Have you even had Control-C take forever to kill that `cat` you accidentally ran against a 1GB log file? I have. Most terminal emulators are 'dumb' and try to render the whole backbuffer sequentially even if what you are seeing is no longer the tail of the output stream.
It's not so much that this is 'fast' (because even gnome-terminal which is not what I'd call crazy fast is 'fast enough' most days), but that it's much more responsive as a result. By locking the terminal refresh to your screen refresh rate and only rendering 'current' data this removes a lot of headaches you can run into with other terminal emulators (like the aforementioned cat of a 1GB text file).
I've done that (we all did), but "can't reproduce". So this seems to depend a lot on the emulator, eg. I'm using Konsole, which is superb, and don't see that problem there.
Konsole is the only emulator I've used (other than actual tty) that doesn't have this problem. It's actually been frustrating, becasue there is plenty about it that I don't like.
I'll be giving Alacritty a try shortly - if it does what it says on the tin, it's exactly what I've been looking for.
Thanks, though I've been on linux for the last couple of years.
On the mac side I had other performance issues with Terminal.app (particularly when using all of widescreen + tmux - lots of flicker during move/refresh operations). iTerm2 did well for me though, iirc.
The only real issue I run into is clipboard wonkiness when console apps integrate the clipboard (nvim+twmux).
Beyond that, it has a ton of features - none of which I use since I manage my sessions with tmux. So I guess it's mostly a matter of not wanting a sledgehammer when the right tool is a finishing hammer?

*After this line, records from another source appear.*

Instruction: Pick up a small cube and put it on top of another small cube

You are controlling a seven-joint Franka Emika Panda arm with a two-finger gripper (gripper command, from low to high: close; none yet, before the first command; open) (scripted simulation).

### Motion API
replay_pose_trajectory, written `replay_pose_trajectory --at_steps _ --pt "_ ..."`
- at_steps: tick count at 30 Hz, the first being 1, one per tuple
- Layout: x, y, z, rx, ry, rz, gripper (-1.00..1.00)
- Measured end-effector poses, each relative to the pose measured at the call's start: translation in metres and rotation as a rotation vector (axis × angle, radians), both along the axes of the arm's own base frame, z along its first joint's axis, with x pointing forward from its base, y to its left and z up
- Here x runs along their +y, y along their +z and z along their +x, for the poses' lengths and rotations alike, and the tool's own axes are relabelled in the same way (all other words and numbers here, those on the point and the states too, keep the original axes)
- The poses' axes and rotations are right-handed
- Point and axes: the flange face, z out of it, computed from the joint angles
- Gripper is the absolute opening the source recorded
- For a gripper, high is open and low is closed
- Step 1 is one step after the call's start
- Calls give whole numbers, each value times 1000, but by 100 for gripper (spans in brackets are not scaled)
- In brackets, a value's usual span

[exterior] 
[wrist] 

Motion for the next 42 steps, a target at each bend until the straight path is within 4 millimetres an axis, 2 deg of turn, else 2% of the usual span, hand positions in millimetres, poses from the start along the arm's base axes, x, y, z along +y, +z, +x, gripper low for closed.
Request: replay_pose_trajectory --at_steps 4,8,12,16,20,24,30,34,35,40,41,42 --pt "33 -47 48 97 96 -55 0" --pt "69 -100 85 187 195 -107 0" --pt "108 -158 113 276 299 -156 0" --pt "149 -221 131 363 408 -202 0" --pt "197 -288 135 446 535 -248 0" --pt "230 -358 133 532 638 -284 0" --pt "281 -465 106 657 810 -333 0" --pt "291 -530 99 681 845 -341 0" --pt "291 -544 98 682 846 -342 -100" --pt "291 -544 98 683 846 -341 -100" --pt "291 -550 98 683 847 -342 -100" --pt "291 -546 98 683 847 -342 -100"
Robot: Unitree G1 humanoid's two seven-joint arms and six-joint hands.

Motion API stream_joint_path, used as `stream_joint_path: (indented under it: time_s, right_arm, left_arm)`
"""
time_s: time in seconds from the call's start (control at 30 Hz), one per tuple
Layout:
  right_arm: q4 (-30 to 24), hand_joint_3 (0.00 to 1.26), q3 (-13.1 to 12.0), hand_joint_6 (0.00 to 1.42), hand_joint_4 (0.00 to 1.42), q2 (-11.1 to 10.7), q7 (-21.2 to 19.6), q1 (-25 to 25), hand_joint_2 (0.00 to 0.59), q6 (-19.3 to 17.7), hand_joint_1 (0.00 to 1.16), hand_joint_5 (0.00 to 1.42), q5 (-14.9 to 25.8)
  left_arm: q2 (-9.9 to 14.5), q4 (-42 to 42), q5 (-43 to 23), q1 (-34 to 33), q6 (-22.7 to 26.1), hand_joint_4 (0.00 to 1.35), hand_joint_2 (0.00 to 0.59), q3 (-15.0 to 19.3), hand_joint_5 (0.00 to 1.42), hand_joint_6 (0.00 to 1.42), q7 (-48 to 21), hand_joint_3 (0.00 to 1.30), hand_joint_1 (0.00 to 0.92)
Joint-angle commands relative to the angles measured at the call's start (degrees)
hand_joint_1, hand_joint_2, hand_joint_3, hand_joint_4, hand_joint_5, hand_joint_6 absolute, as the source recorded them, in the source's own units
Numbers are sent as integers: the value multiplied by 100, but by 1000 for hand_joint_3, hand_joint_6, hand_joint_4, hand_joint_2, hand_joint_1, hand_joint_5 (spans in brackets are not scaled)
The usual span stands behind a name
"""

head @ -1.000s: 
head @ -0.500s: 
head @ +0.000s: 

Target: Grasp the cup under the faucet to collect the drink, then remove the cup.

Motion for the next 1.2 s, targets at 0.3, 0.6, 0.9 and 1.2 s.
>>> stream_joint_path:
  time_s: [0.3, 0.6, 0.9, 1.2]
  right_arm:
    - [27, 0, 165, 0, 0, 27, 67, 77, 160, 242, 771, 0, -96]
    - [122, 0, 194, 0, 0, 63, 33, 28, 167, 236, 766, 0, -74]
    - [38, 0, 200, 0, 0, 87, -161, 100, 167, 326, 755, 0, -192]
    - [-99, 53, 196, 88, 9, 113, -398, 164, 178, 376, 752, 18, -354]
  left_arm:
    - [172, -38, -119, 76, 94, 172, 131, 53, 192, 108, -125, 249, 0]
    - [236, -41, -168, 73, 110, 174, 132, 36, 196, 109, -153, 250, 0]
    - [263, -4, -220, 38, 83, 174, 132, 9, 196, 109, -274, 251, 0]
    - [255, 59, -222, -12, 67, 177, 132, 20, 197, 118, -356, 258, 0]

I use nvim inside Konsole/Yakuake and I don't have any issue with the clipboard.
"+p and "+y works fine
Also Shift+Inst and Shift+Supr keeps working fine.
It's not so much that this is 'fast' (because even gnome-terminal which is not what I'd call crazy fast is 'fast enough' most days), but that it's much more responsive as a result. By locking the terminal refresh to your screen refresh rate and only rendering 'current' data this removes a lot of headaches you can run into with other terminal emulators (like the aforementioned cat of a 1GB text file).